Manito is a sleepy rural town at the southernmost section of Albay that borders the province of Sorsogon.
And since the city, having all the tourist facilities, is the center of tourism for Albay and Sorsogon, Rosal said the local government is going to provide the needed gateway to Nag-aso Lake, the same way that it is linking with another out-of-the way ecotourism marvel–San Miguel Island of Tabaco City.
Located at the western end of the strip of islands in the Lagonoy Gulf, San Miguel Island is an ideal place for travelers who are looking for a serene and simple vacation life away from the hassles of busy urban settings.
From here, tourists can travel by boat passing through clear waters that feature the sight of sea urchins underneath to the island that boasts of a quaint environment surrounded by beaches of light-colored fine sand that are preserved by the locals.
There are two well-kept beach resorts in the island whose surrounding waters is a marine reserve created by the Coastal Resource Management Project, a multi-disciplinary approach to developing and managing habitats and resources through the establishment of marine fishery reserves in the context of a community-participated co-managed scheme.
Established through the collaboration among the Tabaco City council, Bicol University (BU), Haribon Foundation, University of the Philippines (UP), Bureau of Fisheries and Aquatic Resources (BFAR)-Bicol, US Peace Corps and barangay councils, the reserve ensures both an economic future in fishing and the conservation of the local environmental treasures.
Its establishment was started in 1998 to avert the massive destruction of Bicol’s reefs by illegal and damaging fishing practices such as dynamite and cyanide that consequently decimated the local marine resources.

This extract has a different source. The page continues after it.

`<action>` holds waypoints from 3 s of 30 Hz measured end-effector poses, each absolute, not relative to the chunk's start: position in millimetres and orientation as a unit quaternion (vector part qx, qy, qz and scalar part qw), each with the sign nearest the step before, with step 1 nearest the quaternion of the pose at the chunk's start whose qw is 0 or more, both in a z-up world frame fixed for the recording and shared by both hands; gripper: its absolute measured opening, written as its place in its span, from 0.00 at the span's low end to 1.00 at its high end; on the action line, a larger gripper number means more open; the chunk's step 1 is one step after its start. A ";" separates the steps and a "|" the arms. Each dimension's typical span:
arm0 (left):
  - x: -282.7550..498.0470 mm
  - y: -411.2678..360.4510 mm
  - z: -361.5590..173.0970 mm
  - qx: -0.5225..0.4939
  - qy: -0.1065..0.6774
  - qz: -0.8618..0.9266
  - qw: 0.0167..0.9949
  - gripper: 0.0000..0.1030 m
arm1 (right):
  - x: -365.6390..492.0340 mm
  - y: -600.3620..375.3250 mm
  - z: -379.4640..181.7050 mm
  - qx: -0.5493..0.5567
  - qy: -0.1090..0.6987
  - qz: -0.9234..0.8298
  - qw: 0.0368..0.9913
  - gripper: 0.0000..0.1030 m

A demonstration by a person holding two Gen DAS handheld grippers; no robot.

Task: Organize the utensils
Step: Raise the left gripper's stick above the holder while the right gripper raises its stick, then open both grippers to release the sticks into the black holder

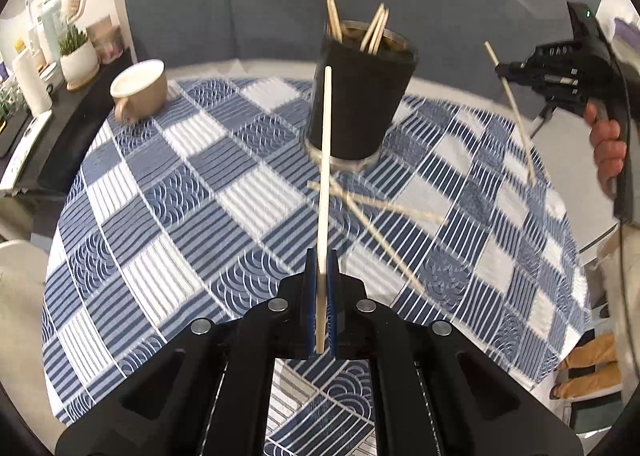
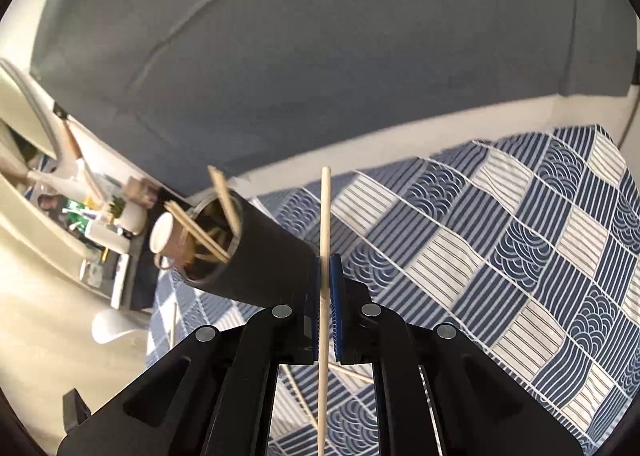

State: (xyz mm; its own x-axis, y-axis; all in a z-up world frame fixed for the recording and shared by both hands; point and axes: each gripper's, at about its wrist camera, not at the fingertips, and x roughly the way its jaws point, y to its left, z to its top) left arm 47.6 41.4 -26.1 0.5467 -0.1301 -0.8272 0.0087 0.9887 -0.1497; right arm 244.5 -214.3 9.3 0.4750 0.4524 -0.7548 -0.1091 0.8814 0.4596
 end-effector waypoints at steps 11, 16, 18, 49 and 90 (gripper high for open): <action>87.1 62.1 35.8 -0.076 0.410 -0.125 0.900 0.05 | 242.4 -185.4 56.7 0.191 0.437 0.182 0.860 0.05; 115.2 65.1 50.0 -0.074 0.379 -0.169 0.907 0.05 | 243.4 -170.8 70.8 0.206 0.404 0.202 0.868 0.05; 126.9 65.7 51.5 -0.071 0.372 -0.188 0.906 0.05 | 242.7 -165.2 75.4 0.209 0.391 0.211 0.872 0.05; 252.8 51.1 -24.0 -0.103 0.324 -0.320 0.884 0.05 | 291.3 -100.5 35.7 0.127 0.254 0.191 0.940 0.05; 155.9 93.7 35.7 -0.069 0.464 -0.190 0.862 0.05 | 265.2 -82.2 13.8 0.021 0.307 0.185 0.934 0.05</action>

Now, the area is where the reef is protected from damaging fishing techniques, allowing fish populations to prosper. It won an award from PhilReefs for being adjudged as the second Best-Managed Reefs in the Philippines in 2001.

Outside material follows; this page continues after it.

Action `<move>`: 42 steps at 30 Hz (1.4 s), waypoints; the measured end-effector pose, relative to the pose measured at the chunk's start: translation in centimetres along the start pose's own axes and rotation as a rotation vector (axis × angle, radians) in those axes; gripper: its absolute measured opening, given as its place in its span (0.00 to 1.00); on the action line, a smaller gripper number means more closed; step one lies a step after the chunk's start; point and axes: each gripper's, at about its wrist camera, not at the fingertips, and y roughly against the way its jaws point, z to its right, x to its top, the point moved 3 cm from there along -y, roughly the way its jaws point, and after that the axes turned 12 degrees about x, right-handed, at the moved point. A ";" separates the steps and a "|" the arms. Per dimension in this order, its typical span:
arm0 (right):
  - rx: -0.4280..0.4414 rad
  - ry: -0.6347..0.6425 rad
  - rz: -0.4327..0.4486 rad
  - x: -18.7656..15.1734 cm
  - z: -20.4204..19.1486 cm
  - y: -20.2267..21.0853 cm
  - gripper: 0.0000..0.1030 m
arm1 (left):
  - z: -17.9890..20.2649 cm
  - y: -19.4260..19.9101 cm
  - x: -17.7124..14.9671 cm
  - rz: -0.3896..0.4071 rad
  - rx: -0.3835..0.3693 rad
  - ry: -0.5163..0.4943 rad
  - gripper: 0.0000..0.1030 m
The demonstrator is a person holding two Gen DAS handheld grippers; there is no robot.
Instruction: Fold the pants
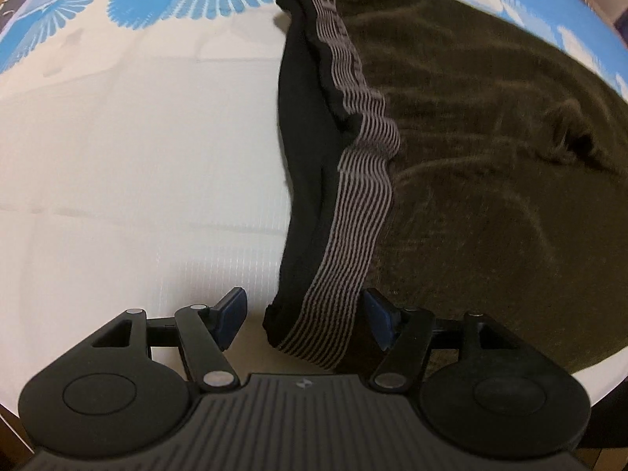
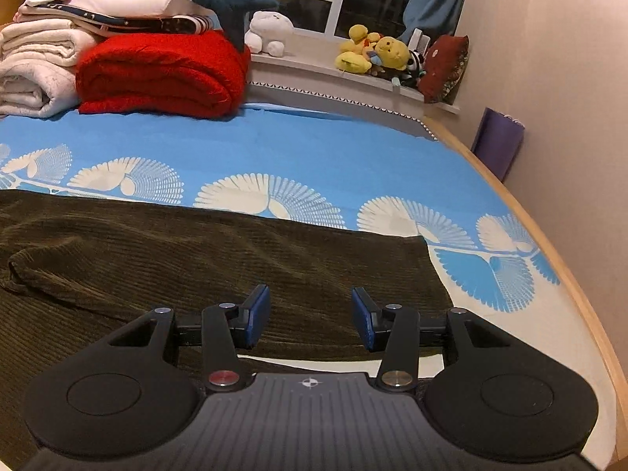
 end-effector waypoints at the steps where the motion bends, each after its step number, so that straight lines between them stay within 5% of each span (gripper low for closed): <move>1: 0.000 0.000 -0.002 0.0 -0.1 0.0 0.46 | 0.0 -0.1 0.0 -0.002 -0.002 -0.003 0.69; 7: -0.001 0.004 -0.012 0.0 -0.2 -0.3 0.46 | 0.4 0.1 -0.1 0.021 -0.032 -0.054 0.42; 12: -0.003 0.002 -0.018 0.2 -0.2 -0.5 0.46 | 0.3 1.1 -0.4 0.070 -0.045 -0.086 0.32; 18: 0.012 0.003 -0.011 0.6 -0.8 -0.7 0.46 | -0.5 3.3 -1.4 0.124 -0.062 -0.091 0.30; 25: 0.025 0.019 -0.018 1.0 -1.6 -1.2 0.46 | 0.2 3.0 -1.7 0.081 0.013 -0.145 0.37; 28: 0.026 0.022 -0.018 1.0 -1.7 -1.1 0.46 | 0.2 4.4 -1.1 0.156 0.031 -0.129 0.38; 34: 0.022 0.022 -0.021 0.8 -1.5 -0.9 0.46 | 2.7 6.6 -1.0 0.283 -0.084 -0.219 0.39; 36: 0.019 0.014 -0.026 0.7 -1.3 -0.9 0.46 | 4.2 5.5 -1.6 0.250 -0.061 -0.308 0.39; 39: 0.014 0.003 -0.028 0.6 -1.0 -0.9 0.46 | 5.3 2.5 -2.4 0.124 0.069 -0.409 0.38; 42: 0.011 -0.001 -0.031 0.5 -1.1 -0.9 0.46 | 5.3 3.2 -1.9 0.147 0.044 -0.389 0.41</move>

PhilReefs is a consortium of conservationist organizations working for the protection, rehabilitation and management of coral reefs.
With this conservation effort, the island has become an attractive site for leisure fishing, snorkeling and diving.
By opening a gateway to these off-the-beaten-path local wonders, the city government will be helping other Albay localities stimulate their tourism industry while at the same benefit the city in terms of tourism receipts for its hotels, restaurants, malls, souvenir shops and transportation providers, among other local tourist-oriented businesses, Rosal said.